→ **Prompt**
Go through the listing and return every line with "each" in it.

---

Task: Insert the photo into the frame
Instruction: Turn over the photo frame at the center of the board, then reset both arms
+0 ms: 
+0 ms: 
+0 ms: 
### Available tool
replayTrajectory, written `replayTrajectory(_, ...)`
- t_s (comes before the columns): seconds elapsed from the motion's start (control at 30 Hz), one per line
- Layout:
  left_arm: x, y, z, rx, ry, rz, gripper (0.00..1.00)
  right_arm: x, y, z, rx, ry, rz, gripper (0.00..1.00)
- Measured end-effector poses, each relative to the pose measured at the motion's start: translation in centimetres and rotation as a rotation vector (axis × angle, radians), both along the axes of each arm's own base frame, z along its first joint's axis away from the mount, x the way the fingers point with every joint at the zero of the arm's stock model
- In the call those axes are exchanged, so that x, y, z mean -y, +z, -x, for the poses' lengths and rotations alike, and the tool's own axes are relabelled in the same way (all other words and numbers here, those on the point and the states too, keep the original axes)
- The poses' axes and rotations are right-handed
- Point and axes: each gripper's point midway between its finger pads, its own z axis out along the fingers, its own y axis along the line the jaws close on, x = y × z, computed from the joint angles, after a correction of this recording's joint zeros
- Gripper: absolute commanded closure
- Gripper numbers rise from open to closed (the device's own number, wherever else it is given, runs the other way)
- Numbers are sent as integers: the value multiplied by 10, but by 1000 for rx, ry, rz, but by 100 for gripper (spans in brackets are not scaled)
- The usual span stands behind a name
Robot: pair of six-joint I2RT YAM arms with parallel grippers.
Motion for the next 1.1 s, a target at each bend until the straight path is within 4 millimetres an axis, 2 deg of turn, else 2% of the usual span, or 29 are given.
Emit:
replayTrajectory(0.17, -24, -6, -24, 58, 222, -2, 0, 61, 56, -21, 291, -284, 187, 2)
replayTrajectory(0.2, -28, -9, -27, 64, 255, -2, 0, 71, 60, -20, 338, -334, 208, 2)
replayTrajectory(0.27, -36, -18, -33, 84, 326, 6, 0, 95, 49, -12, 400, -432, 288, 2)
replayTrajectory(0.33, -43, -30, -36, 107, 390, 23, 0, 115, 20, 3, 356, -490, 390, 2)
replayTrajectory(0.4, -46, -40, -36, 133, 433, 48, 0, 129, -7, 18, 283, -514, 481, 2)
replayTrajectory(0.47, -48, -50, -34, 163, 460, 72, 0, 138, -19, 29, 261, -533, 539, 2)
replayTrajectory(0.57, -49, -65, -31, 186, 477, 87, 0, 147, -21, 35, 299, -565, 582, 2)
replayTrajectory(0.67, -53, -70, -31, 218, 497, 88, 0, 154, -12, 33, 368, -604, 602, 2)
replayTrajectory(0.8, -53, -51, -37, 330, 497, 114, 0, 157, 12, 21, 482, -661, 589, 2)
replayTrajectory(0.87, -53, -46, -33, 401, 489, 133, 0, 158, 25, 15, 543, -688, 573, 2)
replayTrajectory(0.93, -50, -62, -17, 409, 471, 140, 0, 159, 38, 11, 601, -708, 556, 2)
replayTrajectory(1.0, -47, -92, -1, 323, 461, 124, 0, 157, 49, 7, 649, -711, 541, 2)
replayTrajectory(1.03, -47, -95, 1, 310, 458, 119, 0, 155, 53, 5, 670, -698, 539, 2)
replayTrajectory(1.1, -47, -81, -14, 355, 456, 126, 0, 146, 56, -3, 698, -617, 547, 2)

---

→ **Your response**
- Measured end-effector poses, each relative to the pose measured at the motion's start: translation in centimetres and rotation as a rotation vector (axis × angle, radians), both along the axes of each arm's own base frame, z along its first joint's axis away from the mount, x the way the fingers point with every joint at the zero of the arm's stock model
- Point and axes: each gripper's point midway between its finger pads, its own z axis out along the fingers, its own y axis along the line the jaws close on, x = y × z, computed from the joint angles, after a correction of this recording's joint zeros
Motion for the next 1.1 s, a target at each bend until the straight path is within 4 millimetres an axis, 2 deg of turn, else 2% of the usual span, or 29 are given.

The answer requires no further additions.